Despite what that may suggest, I wouldn’t describe my relationship with gaming as contentious. In fact, I was rather lucky. Growing up with almost exclusively male friends, I was given adjacent entries into gaming and fandoms — with caveats. The closest I can liken this to is an eternal "Player Two" syndrome but with deeper consequences than always playing Tails or always getting the controller with the joystick rubber chewed off.
It was my friends who brought over the original LEGO Star Wars for the GameCube, meaning I had to have the corresponding consoles in my home. I collected multiplayer games such as Super Smash Bros. Melee to be able to play with them on the same level.
Meanwhile, the bulk of my games were bathed in pinks and purples — less Red Dead Redemption and more Barbie Horse Adventure. I did get an Xbox 360, but only to stock it with Guitar Hero III, Viva Piñata, and, eventually, The Elder Scrolls V: Skyrim.
This also carried over to handheld games, where I was able to start my Pokémon journey alongside my two best friends at the time on a transparent pink GameBoy Advance complete with Barbie Pet Vet and, poetically, The Lion King GBA adaptation.
Still — how could we have known? What else could our family expect when their only experience of my interest was when a male was present — especially when it came to media and marketing? Nintendo's landmark decision to lean toward the "blue" side of the spectrum following the gaming crash in the early '80s clearly underscored the fallacy that girls didn’t like games. Who were we to argue?

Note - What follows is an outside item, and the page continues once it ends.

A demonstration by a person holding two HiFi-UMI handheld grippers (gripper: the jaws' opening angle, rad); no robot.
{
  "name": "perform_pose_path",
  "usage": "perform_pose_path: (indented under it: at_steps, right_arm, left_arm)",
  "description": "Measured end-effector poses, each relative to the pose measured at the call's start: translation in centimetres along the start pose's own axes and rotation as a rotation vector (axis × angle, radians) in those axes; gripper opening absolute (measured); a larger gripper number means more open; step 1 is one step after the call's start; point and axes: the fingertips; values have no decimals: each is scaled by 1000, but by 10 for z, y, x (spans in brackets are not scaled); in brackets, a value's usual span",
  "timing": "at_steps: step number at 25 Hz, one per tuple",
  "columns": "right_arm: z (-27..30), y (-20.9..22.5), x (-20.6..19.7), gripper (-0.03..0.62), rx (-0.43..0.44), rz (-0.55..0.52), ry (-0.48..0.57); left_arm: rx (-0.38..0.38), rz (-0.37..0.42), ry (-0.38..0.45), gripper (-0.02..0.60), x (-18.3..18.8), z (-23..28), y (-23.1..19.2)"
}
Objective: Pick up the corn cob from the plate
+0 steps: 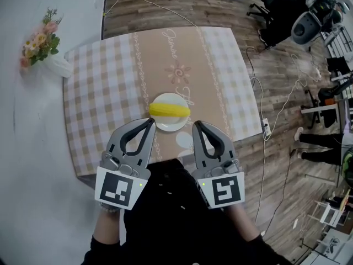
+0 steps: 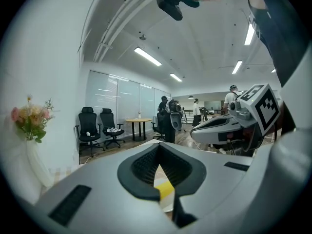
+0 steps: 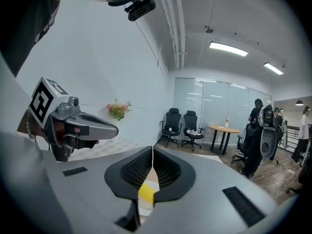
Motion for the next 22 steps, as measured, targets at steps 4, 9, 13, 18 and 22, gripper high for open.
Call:
perform_pose_path:
  at_steps: [4, 9, 13, 18, 22]
  right_arm:
    - [0, 7, -1, 41, 31, -3, 11]
    - [-4, 16, -3, 41, 50, -5, 12]
    - [-5, 22, -15, 41, 57, 11, -10]
    - [2, 29, -36, 42, 72, 31, -53]
    - [12, 35, -56, 43, 88, 27, -96]
  left_arm:
    - [26, 17, -7, 9, 2, 7, 5]
    - [55, 41, -26, 9, 3, 11, 7]
    - [79, 57, -51, 9, -4, 16, 3]
    - [78, 98, -82, 9, -16, 24, -1]
    - [62, 119, -117, 9, -35, 32, -5]
Point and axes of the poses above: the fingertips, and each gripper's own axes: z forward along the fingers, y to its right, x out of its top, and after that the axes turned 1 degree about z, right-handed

Consequences Beyond the Crash
Despite the ever-consistent binary-gender ratio of women to male gamers that continued throughout the gaming crash and beyond, this concept of an overwhelmingly male-dominated digital space has persisted. Never mind the fact that "girl-centric" studios such as Purple Moon Media, founded by Dr. Brenda Laurel, had their titles sharing popular space with the Madden franchise in the years of their release.
This raises two questions: with the audience, market and demand wholly intact since the beginning, why has gaming continued to reject anyone who isn’t male — and what could we have gained from combatting this early on?
The thought of just how many more development powerhouses like Bioshock’s Alyssa Finley and Uncharted creator Amy Hennig could’ve graced the industry is disheartening at best. Diving deeper, considering that industry staples like Valve’s Portal may never have seen the light of day without Kim Swift and the mechanics from her game, Narbacular Drop, clearly illustrates the importance and undercover prevalence of diversity in games.
These questions hit home harder than most. I was able to attend a game-development dedicated summer program between middle school and high school in which I was one of three girls on the roster. We didn’t have much cause to speak; we weren’t on the same tracks and the development work proved to be all-consuming of our time. However, it was impossible to ignore the gender disparity. Looking back, I’ve come to realize that being praised as "self-sufficient, even better than some of the guys" came with the invisible distinction often summed up as "for a girl."
What happened to the other women in the program? Did they attempt to study programming, like I did? Did they make it to game development? I didn’t, but I’ve come pretty close. How many others can say the same?